## What needs to be done
What is needed is a copy of each line in the listing that contains "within".

## Records provided
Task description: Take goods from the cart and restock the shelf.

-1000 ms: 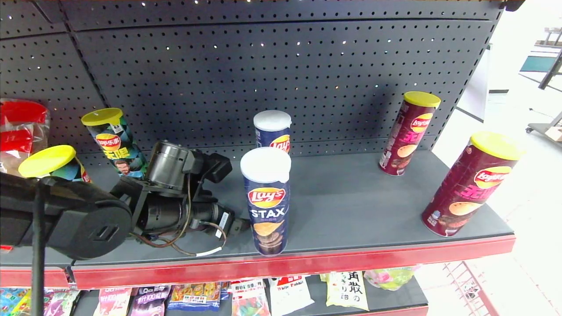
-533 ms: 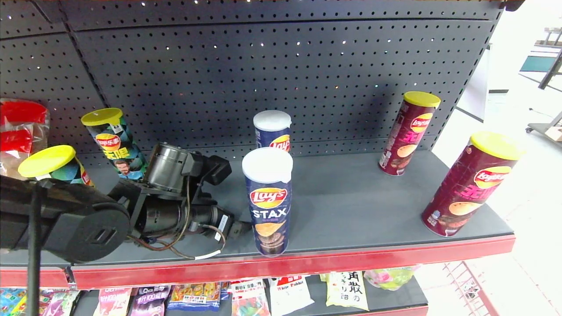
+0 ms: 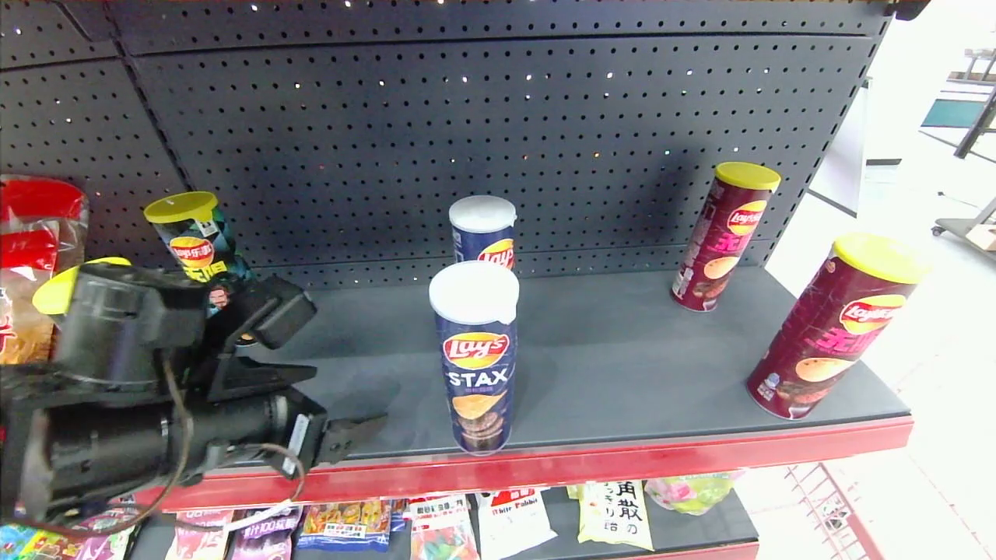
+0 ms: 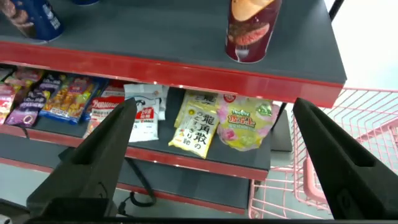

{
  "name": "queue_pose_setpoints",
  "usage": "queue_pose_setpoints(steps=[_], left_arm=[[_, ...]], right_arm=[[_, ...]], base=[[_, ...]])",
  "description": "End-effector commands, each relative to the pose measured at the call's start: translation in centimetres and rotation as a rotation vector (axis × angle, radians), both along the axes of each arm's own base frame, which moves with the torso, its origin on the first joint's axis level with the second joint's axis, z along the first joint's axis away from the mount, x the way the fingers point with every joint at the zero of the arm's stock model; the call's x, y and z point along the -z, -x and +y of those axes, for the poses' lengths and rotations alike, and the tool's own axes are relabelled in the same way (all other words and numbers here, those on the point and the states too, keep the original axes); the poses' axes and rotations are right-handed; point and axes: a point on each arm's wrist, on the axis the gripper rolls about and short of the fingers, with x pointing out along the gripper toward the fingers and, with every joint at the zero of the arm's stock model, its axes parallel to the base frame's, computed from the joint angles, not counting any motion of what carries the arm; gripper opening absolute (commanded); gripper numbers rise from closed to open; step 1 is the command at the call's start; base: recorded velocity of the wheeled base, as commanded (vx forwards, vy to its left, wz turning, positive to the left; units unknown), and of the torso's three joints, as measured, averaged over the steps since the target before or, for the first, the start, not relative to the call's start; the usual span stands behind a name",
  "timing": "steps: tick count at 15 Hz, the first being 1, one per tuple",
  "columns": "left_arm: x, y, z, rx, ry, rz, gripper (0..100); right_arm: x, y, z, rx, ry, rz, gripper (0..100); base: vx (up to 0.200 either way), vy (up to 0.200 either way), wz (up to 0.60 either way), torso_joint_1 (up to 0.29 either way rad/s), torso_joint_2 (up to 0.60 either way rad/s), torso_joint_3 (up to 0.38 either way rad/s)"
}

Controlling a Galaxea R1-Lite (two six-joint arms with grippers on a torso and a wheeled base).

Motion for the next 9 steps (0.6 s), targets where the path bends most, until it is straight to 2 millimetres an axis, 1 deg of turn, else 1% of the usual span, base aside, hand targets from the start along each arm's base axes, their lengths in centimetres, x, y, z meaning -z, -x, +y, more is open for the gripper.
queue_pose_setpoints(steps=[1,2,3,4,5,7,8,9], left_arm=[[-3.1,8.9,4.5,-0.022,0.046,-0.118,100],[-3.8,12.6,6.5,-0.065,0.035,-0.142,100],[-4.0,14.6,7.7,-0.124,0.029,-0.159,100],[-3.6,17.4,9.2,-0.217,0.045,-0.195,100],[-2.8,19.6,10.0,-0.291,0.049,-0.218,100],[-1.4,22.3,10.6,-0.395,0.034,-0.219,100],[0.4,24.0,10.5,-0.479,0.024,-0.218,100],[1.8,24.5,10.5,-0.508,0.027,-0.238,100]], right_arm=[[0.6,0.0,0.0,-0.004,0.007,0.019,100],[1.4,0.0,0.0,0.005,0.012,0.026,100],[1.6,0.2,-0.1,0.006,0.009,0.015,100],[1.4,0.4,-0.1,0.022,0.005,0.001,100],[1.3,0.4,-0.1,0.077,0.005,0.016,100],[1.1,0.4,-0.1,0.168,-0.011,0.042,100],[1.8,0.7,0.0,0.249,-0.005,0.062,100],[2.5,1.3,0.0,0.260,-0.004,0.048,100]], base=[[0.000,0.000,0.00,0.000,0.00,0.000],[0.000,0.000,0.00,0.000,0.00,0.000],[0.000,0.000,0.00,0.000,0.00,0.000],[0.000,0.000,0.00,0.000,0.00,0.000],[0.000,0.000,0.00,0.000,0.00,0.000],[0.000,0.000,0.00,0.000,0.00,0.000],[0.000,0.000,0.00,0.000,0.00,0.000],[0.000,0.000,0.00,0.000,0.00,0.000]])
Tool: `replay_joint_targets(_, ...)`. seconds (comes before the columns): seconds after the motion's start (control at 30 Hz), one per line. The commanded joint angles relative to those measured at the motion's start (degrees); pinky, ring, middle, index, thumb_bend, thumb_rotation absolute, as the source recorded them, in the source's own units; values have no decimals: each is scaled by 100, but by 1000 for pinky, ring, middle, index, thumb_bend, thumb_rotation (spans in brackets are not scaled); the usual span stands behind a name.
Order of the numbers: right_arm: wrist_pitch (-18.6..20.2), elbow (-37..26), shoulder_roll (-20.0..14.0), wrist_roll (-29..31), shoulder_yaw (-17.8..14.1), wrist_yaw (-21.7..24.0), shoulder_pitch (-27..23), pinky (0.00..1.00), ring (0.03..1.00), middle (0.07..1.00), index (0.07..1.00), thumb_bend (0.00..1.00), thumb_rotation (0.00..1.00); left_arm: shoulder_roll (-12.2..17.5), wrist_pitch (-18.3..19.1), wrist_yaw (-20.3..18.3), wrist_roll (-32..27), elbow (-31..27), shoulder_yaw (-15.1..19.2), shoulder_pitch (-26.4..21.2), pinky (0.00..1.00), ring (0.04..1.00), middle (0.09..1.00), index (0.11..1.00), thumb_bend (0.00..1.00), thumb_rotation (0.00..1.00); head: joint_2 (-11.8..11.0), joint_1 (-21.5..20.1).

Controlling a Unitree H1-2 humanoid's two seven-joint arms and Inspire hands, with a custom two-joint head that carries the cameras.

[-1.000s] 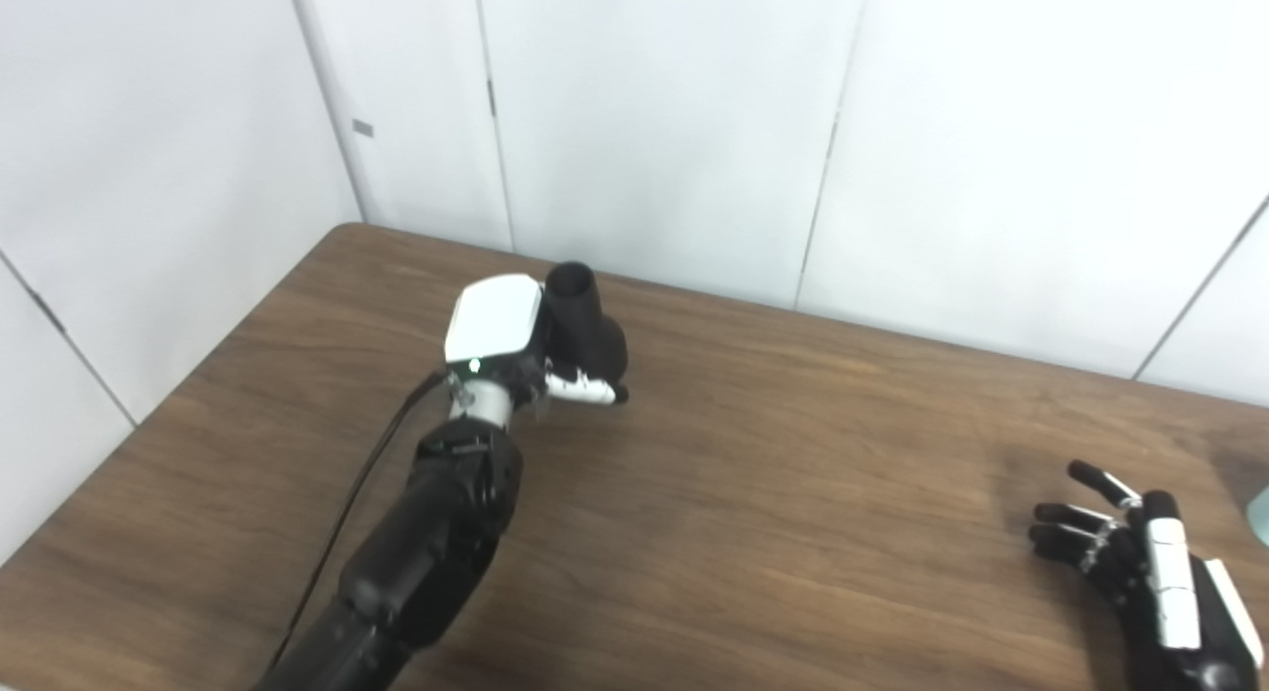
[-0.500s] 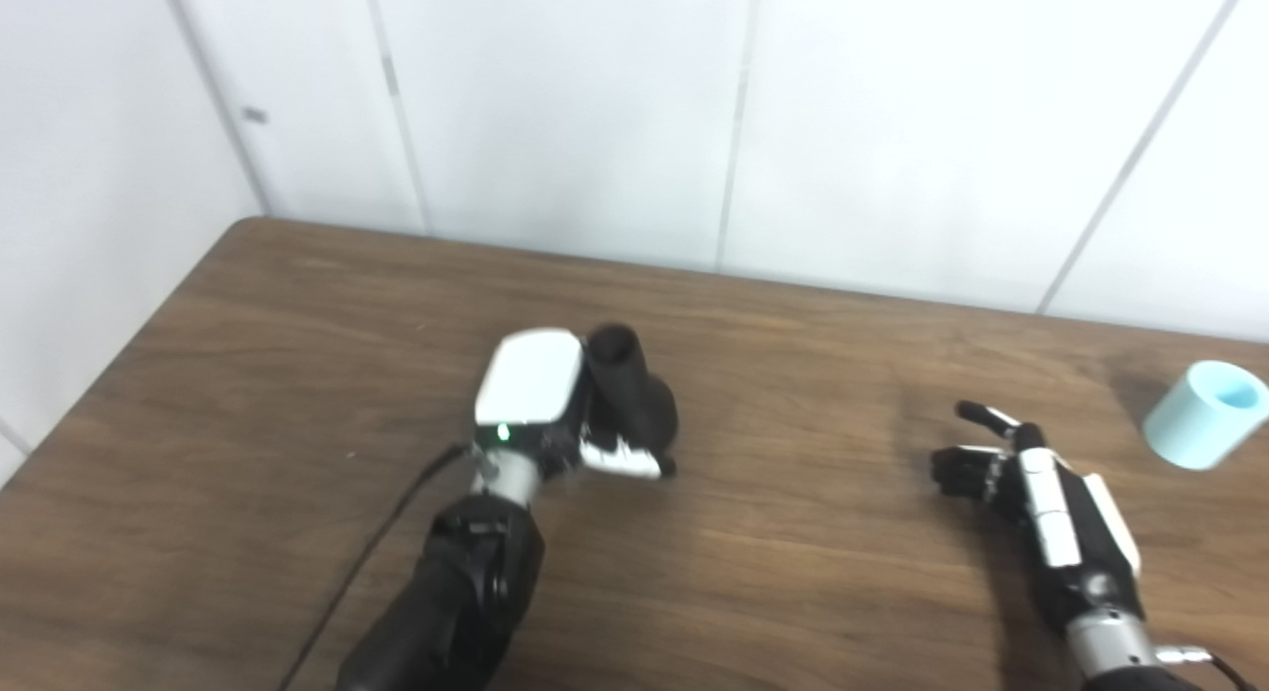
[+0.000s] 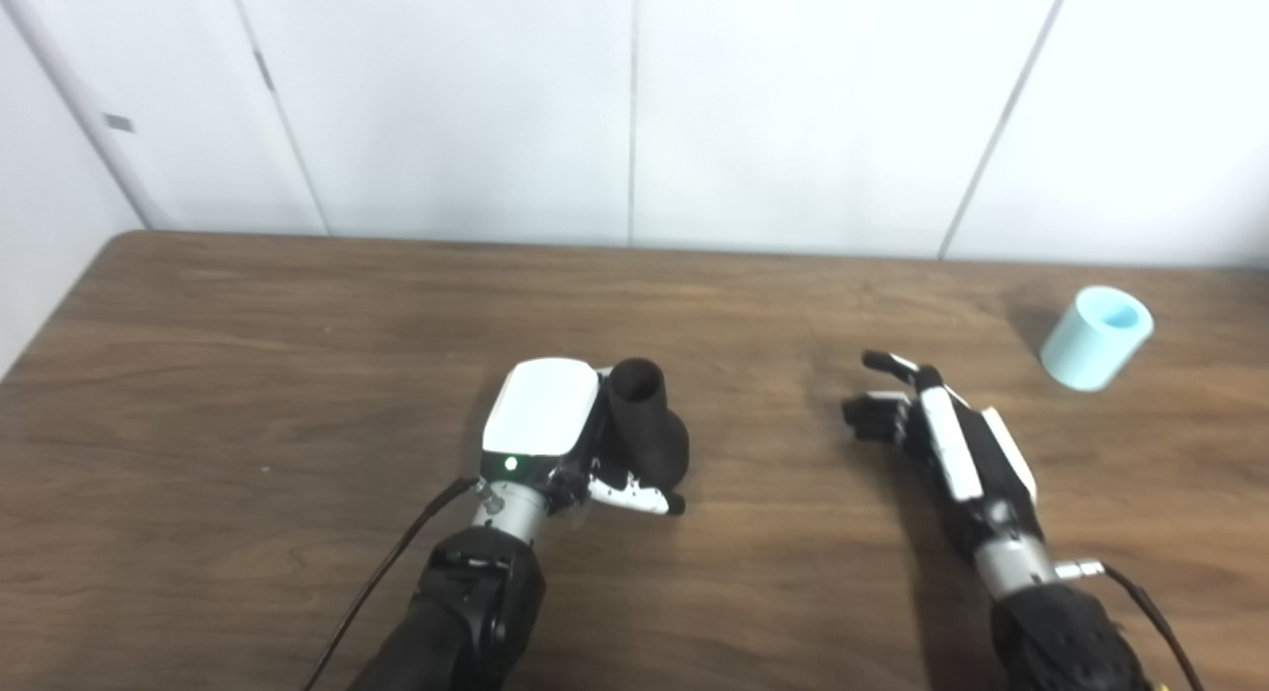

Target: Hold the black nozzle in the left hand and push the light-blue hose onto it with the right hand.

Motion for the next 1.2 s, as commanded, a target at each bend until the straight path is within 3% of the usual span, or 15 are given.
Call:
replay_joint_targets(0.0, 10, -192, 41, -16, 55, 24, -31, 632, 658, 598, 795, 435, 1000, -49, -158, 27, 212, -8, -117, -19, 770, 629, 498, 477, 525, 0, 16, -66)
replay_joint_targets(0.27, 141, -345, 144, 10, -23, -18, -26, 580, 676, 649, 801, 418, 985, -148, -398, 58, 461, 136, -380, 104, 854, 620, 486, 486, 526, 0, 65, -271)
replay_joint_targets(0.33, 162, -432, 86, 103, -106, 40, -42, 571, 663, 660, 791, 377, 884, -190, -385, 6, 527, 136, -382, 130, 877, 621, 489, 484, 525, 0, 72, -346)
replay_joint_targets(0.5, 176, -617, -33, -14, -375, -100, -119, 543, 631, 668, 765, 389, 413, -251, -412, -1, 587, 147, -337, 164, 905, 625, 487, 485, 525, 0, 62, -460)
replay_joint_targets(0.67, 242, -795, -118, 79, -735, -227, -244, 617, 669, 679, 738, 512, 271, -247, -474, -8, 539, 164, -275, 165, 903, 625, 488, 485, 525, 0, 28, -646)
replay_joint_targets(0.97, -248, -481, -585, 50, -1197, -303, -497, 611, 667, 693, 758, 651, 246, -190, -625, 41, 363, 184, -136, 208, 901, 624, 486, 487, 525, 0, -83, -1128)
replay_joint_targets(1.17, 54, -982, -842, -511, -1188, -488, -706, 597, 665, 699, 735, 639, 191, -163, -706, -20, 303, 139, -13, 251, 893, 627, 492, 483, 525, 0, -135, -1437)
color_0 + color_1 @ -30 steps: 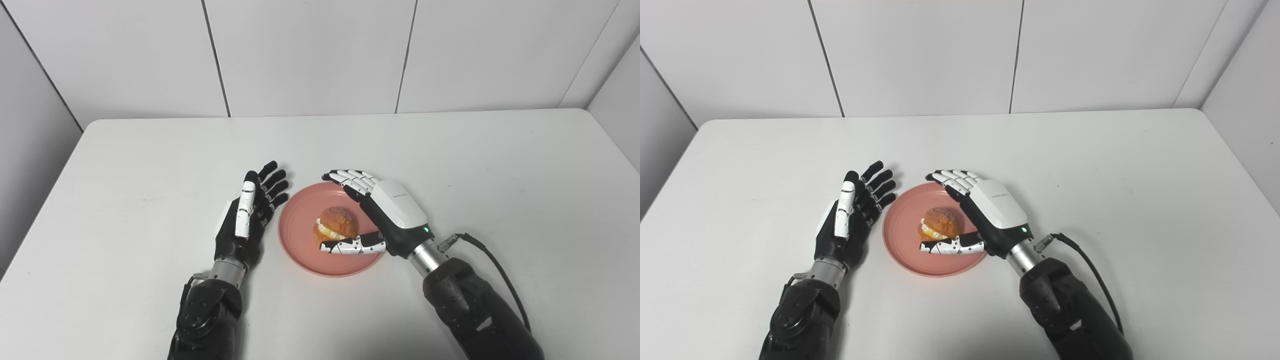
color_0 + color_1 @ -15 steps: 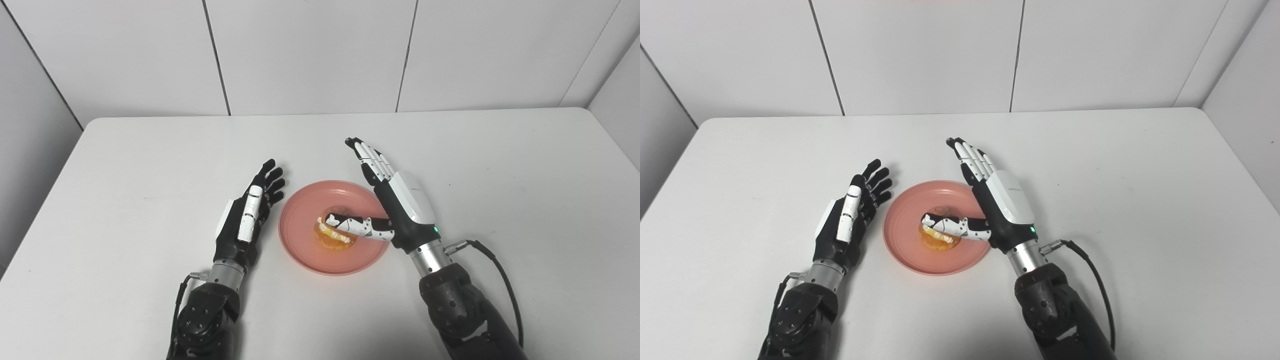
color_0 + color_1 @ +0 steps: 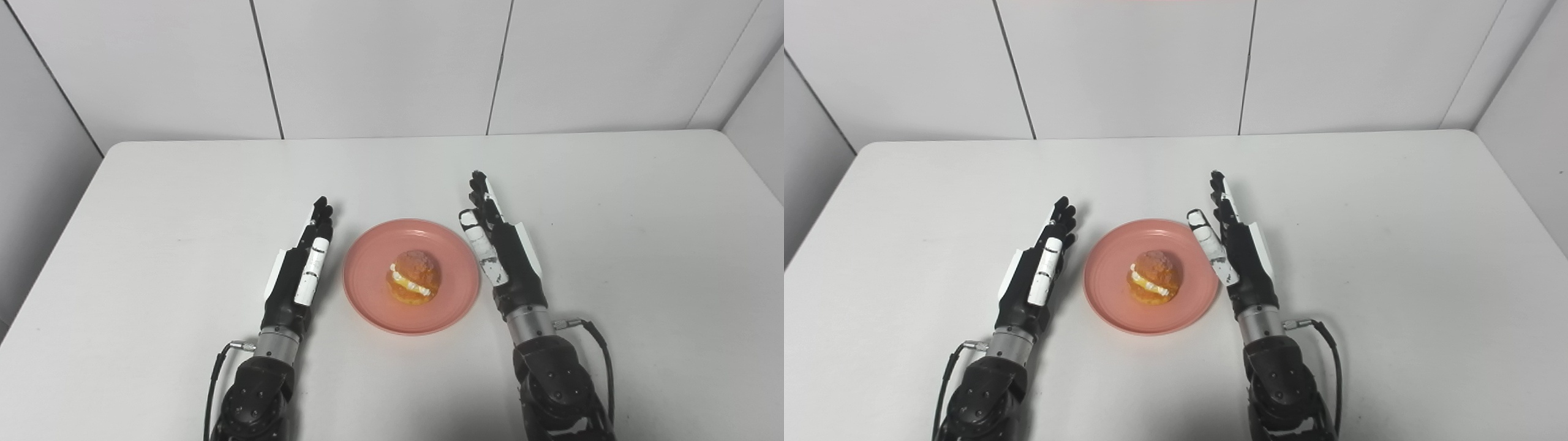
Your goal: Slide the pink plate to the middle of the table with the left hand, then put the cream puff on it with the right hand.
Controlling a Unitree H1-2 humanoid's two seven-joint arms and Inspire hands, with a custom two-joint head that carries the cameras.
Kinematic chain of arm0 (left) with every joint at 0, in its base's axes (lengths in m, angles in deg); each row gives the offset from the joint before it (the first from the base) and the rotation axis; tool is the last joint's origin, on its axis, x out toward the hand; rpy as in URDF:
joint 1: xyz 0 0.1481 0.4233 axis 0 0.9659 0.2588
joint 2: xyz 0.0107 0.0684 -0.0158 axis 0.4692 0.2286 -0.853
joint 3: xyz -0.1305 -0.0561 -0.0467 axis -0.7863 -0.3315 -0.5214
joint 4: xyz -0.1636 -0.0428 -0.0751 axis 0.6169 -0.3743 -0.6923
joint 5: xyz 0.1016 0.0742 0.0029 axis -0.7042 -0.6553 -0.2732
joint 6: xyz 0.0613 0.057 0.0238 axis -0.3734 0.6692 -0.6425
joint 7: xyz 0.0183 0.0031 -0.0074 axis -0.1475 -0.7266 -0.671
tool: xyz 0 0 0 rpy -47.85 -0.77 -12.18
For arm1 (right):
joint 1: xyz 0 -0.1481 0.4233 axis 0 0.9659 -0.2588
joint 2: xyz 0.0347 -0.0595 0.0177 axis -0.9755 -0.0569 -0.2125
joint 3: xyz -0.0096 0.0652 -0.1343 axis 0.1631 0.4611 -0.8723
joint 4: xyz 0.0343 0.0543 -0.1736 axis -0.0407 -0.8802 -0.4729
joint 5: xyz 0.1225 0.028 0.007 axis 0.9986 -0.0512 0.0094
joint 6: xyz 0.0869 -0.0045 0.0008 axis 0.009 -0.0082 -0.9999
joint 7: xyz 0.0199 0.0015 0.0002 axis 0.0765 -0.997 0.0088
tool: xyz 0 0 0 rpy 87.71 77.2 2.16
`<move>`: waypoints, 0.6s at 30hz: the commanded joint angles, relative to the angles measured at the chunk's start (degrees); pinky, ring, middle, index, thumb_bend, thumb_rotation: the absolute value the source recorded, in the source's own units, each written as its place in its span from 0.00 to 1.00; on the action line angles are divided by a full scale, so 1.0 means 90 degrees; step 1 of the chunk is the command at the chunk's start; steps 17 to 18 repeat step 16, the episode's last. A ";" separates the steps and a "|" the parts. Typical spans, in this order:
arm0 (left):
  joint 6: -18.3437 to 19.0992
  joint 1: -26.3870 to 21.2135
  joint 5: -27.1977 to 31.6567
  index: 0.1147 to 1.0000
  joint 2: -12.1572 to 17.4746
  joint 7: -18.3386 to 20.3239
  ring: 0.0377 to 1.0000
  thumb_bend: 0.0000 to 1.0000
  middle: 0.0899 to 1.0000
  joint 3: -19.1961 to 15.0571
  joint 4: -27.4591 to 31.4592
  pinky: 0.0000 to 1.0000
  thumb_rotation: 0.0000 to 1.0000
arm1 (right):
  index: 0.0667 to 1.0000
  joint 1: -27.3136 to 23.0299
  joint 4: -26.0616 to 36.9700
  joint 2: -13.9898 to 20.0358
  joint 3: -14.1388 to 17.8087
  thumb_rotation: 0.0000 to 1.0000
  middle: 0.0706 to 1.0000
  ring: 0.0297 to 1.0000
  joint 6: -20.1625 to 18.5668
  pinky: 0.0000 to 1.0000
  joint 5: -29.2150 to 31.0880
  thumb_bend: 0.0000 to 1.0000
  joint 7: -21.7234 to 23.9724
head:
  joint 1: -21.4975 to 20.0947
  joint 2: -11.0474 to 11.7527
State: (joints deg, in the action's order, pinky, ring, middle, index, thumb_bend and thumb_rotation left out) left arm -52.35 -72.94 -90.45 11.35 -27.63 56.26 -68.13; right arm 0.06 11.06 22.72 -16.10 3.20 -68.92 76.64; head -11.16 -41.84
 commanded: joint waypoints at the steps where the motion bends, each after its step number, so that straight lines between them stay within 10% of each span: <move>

## Output below
Motion for the next 1.2 s, as commanded, a target at each bend until the straight path is within 3% of the usual span, or 15 are given.
 commanded: joint waypoints at the steps where the motion bends, each after its step number, so that straight lines between them stay within 10% of each span: <move>

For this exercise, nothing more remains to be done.